When a line below holds the string "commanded", show that line.

[Start of section]

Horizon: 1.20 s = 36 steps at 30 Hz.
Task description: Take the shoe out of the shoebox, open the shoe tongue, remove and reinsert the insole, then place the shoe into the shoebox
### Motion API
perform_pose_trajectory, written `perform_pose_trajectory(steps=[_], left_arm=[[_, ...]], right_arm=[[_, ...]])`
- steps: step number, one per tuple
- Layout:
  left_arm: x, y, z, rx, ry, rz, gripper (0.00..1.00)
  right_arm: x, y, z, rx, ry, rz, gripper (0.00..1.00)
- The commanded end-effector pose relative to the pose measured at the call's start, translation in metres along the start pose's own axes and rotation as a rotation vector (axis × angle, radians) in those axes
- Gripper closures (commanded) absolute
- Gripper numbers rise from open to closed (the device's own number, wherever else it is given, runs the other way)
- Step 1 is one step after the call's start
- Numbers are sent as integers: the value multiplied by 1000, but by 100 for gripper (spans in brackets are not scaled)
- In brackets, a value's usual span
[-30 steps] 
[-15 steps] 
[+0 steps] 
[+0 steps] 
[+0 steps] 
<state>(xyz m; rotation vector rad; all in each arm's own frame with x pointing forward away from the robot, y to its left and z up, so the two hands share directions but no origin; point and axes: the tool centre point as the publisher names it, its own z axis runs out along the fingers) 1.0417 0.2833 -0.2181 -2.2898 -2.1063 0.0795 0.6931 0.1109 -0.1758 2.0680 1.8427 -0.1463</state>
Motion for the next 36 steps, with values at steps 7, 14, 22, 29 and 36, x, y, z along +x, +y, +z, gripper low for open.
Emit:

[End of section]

* _WRITTEN ANSWER_:
- The commanded end-effector pose relative to the pose measured at the call's start, translation in metres along the start pose's own axes and rotation as a rotation vector (axis × angle, radians) in those axes
- Gripper closures (commanded) absolute

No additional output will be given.